**Task prompt:**
Your answer should reproduce every line of the material in which the word "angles" occurs.

**Entries shown:**
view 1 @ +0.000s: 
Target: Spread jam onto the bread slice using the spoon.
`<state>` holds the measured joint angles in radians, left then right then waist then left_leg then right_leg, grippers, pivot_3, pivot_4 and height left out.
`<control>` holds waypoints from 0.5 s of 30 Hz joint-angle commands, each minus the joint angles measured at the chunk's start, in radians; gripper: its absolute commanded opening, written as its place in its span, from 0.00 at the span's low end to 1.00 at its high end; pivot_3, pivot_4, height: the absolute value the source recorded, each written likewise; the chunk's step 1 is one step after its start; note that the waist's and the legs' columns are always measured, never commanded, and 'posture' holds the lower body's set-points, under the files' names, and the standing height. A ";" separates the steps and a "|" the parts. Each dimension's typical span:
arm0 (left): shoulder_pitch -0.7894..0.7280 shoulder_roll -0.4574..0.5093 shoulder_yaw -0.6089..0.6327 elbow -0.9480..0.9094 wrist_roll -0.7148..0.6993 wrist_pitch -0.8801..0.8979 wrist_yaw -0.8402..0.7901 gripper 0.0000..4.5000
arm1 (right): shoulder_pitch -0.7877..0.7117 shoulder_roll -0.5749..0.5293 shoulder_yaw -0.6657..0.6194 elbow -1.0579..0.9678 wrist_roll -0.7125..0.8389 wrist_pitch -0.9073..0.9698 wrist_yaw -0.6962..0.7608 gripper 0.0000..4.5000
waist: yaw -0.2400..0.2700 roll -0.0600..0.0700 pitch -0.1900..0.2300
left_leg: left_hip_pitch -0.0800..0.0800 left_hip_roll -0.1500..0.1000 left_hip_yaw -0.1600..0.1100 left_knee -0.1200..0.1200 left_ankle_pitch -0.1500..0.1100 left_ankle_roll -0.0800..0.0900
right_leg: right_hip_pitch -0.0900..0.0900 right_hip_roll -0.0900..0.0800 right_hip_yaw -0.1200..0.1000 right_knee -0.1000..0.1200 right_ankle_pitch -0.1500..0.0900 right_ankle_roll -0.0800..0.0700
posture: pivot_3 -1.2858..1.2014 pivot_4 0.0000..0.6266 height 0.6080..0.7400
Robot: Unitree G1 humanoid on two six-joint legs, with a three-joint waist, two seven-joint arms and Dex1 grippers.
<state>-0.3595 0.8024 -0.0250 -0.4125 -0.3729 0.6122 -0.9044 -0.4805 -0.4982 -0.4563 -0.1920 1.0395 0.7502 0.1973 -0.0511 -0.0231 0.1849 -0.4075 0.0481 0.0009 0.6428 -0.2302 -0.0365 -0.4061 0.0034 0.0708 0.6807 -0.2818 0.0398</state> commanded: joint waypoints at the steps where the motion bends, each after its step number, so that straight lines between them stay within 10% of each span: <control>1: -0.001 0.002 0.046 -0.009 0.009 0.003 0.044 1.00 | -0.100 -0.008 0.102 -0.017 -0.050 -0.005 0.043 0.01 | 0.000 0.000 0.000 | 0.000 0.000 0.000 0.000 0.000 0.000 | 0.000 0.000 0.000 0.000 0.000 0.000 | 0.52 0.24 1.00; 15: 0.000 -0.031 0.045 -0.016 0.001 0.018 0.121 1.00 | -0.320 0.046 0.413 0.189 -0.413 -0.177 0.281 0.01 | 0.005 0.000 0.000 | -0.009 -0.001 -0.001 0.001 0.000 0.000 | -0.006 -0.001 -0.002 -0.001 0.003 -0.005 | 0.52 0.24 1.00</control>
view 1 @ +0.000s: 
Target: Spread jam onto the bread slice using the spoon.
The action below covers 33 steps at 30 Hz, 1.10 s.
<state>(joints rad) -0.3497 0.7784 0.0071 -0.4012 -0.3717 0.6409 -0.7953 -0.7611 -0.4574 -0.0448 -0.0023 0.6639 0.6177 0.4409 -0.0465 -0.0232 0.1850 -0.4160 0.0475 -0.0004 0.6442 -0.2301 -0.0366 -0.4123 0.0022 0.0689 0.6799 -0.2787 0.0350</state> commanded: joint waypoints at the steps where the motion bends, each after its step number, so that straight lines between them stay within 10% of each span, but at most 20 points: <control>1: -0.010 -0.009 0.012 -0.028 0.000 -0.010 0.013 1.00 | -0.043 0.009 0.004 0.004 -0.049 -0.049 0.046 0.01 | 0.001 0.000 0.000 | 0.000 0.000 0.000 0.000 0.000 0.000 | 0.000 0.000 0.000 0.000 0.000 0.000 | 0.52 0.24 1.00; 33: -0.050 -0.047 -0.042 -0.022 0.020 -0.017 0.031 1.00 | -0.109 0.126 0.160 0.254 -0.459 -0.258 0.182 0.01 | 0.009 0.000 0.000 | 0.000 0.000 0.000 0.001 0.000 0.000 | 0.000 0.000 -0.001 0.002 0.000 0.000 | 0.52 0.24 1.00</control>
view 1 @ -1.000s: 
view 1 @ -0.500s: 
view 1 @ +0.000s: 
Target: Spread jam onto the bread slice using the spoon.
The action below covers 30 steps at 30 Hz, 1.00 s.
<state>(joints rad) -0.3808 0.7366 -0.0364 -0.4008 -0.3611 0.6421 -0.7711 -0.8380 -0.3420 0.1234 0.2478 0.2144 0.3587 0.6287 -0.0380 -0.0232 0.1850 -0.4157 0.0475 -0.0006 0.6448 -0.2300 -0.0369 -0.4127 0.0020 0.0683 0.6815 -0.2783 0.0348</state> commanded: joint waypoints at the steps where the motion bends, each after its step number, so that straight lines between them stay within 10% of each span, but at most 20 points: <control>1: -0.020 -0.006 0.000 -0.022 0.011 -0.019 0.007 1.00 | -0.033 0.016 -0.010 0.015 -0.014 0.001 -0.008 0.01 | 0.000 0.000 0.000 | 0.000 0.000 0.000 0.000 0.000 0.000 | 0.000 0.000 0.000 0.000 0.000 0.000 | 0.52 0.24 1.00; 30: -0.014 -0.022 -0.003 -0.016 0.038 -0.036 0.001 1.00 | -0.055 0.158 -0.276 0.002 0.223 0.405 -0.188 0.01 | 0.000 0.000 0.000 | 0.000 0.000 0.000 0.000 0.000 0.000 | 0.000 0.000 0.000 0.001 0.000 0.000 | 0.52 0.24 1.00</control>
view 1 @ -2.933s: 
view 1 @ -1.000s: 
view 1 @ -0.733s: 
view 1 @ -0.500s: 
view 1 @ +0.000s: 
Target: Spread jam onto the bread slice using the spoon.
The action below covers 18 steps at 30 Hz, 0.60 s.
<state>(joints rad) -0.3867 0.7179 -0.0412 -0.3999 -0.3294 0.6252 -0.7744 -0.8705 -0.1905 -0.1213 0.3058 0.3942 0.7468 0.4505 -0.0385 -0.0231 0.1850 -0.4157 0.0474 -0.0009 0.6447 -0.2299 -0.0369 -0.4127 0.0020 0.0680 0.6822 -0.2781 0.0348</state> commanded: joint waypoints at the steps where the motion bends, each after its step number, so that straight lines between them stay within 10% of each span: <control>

**Solution to the problem:**
`<state>` holds the measured joint angles in radians, left then right then waist then left_leg then right_leg, grippers, pivot_3, pivot_4 and height left out.
`<control>` holds waypoints from 0.5 s of 30 Hz joint-angle commands, each minus the joint angles measured at the chunk's start, in radians; gripper: its absolute commanded opening, written as its place in its span, from 0.00 at the span's low end to 1.00 at its high end; pivot_3, pivot_4, height: the absolute value the source recorded, each written likewise; the chunk's step 1 is one step after its start; note that the waist's and the legs' columns are always measured, never commanded, and 'posture' holds the lower body's set-points, under the files' names, and the standing height. A ";" separates the steps and a "|" the parts. Each dimension's typical span:

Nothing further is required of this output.